ACTION ITEM: Repeat every line of the data verbatim.

+ + + + +

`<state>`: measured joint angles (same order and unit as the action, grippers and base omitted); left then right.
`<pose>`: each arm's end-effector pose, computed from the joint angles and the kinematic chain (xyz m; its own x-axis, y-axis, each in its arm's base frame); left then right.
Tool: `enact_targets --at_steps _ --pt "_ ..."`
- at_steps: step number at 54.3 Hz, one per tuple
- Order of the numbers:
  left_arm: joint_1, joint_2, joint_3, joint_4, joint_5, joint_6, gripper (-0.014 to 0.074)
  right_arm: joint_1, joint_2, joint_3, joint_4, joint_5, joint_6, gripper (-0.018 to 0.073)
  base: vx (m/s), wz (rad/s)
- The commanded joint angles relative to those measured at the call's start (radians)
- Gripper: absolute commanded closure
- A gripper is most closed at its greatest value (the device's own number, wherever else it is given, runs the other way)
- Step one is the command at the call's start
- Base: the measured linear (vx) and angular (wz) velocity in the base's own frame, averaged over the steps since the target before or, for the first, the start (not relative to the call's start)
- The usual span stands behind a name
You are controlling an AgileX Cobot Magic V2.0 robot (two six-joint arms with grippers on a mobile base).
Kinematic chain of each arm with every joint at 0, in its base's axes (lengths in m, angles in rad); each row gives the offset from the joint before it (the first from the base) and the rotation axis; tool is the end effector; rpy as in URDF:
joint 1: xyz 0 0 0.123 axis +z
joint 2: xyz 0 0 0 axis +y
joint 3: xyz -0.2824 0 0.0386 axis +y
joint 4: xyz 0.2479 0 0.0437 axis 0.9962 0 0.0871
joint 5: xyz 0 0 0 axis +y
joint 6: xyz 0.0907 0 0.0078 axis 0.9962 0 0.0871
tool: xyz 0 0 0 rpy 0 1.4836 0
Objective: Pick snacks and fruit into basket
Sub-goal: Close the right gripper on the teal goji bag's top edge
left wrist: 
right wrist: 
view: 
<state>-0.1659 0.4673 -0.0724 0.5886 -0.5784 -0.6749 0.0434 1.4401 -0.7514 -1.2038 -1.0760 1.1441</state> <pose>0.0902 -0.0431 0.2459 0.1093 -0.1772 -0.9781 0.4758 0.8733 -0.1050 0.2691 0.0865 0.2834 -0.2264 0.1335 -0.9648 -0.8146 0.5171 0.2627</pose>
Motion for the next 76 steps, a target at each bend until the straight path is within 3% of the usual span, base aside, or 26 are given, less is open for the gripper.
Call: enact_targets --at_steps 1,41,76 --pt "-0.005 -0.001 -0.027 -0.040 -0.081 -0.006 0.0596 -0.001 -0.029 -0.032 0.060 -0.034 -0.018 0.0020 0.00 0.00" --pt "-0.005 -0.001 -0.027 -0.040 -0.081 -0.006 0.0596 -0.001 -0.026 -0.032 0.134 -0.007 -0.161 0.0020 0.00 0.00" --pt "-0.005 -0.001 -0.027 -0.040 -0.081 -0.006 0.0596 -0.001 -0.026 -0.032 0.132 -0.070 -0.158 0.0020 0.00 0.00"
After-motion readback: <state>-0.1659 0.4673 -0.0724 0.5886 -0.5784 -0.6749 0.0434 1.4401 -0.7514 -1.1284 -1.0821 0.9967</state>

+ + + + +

OUTPUT FOR THIS EXERCISE:
`<state>`: measured joint angles (same order and unit as the action, grippers and base omitted); left then right.
`<pose>`: each arm's end-effector pose, computed from the joint angles and the kinematic chain (xyz m; its own x-axis, y-axis, each in its arm's base frame); left then right.
Tool: `enact_targets --at_steps _ --pt "_ ..."`
- at_steps: step number at 54.3 Hz, one per tuple
- Order of the numbers:
  left_arm: joint_1, joint_2, joint_3, joint_4, joint_5, joint_6, gripper (-0.014 to 0.074)
  right_arm: joint_1, joint_2, joint_3, joint_4, joint_5, joint_6, gripper (-0.018 to 0.073)
  base: vx (m/s), wz (rad/s)
- The commanded joint angles relative to those measured at the call's start (radians)
- Gripper: absolute commanded closure
- A gripper is most closed at its greatest value (the device's own number, wherever else it is given, runs the other way)
- Step one is the command at the call's start
- Base: the measured linear (vx) and angular (wz) velocity in the base's own frame, averaged over the steps since the target before or, for the first, the start (not relative to the call's start)
- The usual span stands behind a name
You are controlling an AgileX Cobot Magic V2.0 robot (two six-joint arms with grippers on a mobile base).
Kinematic chain of each arm with every joint at 0, in its base's axes (lengths in m, angles in rad); each row gives the offset from the joint before it (the first from the base) and the rotation axis; tool is the end effector; rpy as in URDF:
joint 1: xyz 0 0 0.123 axis +z
joint 2: xyz 0 0 0 axis +y
joint 3: xyz -0.2824 0 0.0386 axis +y
joint 4: xyz 0.2479 0 0.0437 axis 0.9962 0 0.0871
joint 5: xyz 0 0 0 axis +y
joint 6: xyz 0.0907 0 0.0078 axis 0.9962 0 0.0871
tool: xyz 0 0 0 rpy 0 1.4836 0
Objective: Pick snacks and fruit into basket
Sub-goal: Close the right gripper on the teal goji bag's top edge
left wrist: 
right wrist: 
view: 
<state>-0.1659 0.4673 -0.0724 0.5886 -0.5784 -0.6749 0.0434 1.4401 -0.7514 -1.2038 -1.0760 1.1441</state> <pose>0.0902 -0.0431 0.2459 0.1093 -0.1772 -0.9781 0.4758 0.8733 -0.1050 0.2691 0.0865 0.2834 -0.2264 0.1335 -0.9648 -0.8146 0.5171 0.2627</pose>
Motion for the next 76 steps, a target at each bend until the straight path is within 3% of the usual span, base aside, or 26 are given, less is open for the gripper.
Call: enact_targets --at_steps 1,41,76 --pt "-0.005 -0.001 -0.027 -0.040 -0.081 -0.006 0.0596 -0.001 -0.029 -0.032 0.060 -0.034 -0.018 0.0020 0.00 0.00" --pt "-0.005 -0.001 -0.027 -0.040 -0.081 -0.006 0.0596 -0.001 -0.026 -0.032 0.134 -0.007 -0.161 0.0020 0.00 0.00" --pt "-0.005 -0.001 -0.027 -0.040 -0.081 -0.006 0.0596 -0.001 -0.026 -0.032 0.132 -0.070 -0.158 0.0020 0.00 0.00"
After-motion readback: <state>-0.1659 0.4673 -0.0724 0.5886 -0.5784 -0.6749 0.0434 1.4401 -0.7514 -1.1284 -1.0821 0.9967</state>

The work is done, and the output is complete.